「チャングム」主演女優が14年ぶりのスクリーン復帰!母になって魅せる新境地
韓国で2003から2004年にかけて放送され、最高視聴率57.8%を記録しアジア中で大ヒット、日本でも「冬のソナタ」と並び韓流ドラマ人気の火付け役となった「宮廷女官チャングムの誓い」。そんな金字塔で主人公のチャングムを演じたイ・ヨンエにとって久々の出演作となる『ブリング・ミー・ホーム 尋ね人』が現在公開されている。
厳しい身分制度の時代に不幸な家庭環境に生まれたものの、天賦の才能と屈強な精神力で困難を乗り越えていく主人公を演じた「宮廷女官チャングムの誓い」や、幼児誘拐や殺人の濡れ衣で13年間服役していた女性が胸の内に隠していた真犯人への復讐心を徐々に露わにしていく過程を巧みに表現した『親切なクムジャさん』(05)など、類まれな演技力でジャンルに関係なく様々な難役をこなしてきたヨンエ。
結婚や出産などを経験し、一時期は仕事を中断していた彼女が『親切なクムジャさん』以来14年ぶりの映画出演作に選んだのが、『ブリング・ミー・ホーム 尋ね人』だ。本作は、6年前に失踪した息子の行方を捜し続ける母親が息子の目撃情報があったという漁村を訪ねるが、そこの村民や警察は異様な雰囲気を漂わせており…というサスペンス。いまも世界中で起こり続けている児童労働を題材に、二転三転する物語が展開していく。
ヨンエが演じるのは、姿を消した息子ユンスを捜し続ける母親のジョンヨン。
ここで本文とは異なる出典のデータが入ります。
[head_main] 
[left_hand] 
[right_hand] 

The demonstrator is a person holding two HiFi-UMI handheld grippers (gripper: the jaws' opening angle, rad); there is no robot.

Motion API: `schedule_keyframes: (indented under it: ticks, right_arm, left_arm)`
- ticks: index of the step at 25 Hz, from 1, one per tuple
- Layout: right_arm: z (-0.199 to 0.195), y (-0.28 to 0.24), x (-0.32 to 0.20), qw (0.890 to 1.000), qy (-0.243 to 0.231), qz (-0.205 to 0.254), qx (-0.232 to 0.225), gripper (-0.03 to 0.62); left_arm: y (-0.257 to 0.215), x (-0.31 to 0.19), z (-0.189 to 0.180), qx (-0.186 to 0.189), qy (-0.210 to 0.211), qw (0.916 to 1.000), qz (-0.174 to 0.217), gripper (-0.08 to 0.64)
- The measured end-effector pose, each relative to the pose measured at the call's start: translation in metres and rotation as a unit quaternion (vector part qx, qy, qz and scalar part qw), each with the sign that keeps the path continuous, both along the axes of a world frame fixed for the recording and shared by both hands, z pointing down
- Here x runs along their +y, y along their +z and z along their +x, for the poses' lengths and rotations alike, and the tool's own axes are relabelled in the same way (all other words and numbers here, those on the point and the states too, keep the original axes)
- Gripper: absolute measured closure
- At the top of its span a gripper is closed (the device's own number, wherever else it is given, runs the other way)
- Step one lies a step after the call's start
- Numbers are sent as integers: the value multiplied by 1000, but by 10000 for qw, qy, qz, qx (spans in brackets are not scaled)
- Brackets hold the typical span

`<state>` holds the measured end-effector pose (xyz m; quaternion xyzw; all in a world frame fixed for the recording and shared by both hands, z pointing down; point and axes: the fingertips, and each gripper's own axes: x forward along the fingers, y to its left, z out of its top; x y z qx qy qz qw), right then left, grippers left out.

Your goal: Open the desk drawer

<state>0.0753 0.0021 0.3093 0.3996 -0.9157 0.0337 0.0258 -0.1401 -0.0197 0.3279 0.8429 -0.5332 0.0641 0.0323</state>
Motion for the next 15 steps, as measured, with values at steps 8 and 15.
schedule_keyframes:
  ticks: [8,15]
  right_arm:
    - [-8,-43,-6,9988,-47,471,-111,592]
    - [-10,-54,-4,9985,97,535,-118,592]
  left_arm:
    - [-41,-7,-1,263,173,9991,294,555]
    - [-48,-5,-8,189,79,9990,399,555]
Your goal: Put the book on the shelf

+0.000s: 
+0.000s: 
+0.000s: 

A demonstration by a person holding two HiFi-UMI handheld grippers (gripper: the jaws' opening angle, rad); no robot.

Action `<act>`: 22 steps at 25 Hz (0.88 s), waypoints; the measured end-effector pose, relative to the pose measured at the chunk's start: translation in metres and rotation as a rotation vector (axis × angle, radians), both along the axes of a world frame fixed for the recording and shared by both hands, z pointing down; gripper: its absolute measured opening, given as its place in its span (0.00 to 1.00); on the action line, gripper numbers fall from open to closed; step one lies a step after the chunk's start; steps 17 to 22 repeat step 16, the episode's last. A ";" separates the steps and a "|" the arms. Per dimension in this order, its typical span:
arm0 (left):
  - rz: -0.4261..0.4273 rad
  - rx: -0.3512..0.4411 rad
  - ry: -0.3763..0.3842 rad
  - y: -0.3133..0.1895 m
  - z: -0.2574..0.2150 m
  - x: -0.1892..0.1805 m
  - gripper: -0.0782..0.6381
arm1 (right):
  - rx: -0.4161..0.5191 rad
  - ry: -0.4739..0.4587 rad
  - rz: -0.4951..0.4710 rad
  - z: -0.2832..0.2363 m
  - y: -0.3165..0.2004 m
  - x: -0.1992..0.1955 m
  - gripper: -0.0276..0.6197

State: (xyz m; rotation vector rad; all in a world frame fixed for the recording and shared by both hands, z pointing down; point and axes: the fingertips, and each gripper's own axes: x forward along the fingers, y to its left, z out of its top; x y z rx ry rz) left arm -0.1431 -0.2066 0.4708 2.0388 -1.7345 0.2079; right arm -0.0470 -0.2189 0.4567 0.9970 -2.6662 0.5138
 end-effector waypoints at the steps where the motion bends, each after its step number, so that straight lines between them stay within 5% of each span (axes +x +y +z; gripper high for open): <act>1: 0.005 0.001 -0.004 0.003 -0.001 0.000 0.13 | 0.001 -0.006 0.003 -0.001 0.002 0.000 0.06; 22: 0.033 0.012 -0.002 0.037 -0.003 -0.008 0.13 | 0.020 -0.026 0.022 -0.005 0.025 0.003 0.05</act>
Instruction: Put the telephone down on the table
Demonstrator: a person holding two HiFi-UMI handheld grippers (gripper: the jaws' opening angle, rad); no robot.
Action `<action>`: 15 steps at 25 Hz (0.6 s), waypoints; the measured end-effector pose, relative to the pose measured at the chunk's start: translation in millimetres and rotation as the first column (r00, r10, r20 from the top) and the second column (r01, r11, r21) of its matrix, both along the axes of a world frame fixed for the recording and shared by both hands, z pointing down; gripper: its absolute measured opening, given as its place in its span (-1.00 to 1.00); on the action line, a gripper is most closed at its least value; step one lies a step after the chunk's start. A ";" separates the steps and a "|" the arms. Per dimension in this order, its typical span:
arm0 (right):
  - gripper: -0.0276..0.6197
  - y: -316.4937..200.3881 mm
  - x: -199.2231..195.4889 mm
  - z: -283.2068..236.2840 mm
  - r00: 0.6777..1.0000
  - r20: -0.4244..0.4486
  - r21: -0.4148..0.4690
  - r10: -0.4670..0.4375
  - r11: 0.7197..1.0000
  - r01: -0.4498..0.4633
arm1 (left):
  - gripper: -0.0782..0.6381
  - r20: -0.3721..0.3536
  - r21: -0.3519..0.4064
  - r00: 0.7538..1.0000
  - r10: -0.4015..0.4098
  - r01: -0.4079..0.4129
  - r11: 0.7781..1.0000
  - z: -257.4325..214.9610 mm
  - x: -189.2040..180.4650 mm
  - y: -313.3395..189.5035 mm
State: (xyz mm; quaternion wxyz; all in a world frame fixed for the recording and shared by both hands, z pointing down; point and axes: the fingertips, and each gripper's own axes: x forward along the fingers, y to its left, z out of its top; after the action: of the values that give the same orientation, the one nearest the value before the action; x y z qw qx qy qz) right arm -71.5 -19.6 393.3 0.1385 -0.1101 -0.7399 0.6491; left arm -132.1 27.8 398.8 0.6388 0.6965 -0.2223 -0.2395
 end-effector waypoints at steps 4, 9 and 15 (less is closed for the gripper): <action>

かつて育児に疲れた際に「一人になりたい」と思ったことから、ユンスの失踪に負い目を感じており、もし息子が見つかっても昔のように戻れるのかという不安を抱えた複雑なキャラクターだ。
ヨンエはそんなキャラクターのやつれ具合を、どこかツヤのない髪の毛やうつむきがちな姿勢など見た目から絶妙に表現している。そしてジョンヨンはさらなる悲劇に見舞われてしまうのだが、加速する疲弊っぷりをトボトボとした歩き方や下がった口角、死んだような眼差しなどを巧みに表しており、心ここにあらずといった様子は見ていてつらくなってしまうほどだ。
それでも息子の情報を得るとすがるように漁村へと向かい、なにかを隠しているような漁村の人々の怪しげな態度を見て、危険を犯しながら闇へと踏み込むジョンヨン。そしてある真実にたどり着いた彼女の顔つきは、母親としての執念や覚悟が詰まった強さが感じられるものにガラッと変貌していく。
そのうえ…とこれ以上語ることはできないが、さらなるジョンヨンの変貌を迫真の演技で体現しているイ・ヨンエ。ブランクの間に母となったその経験を見事に反映している演技には、圧倒されてしまうことだろう。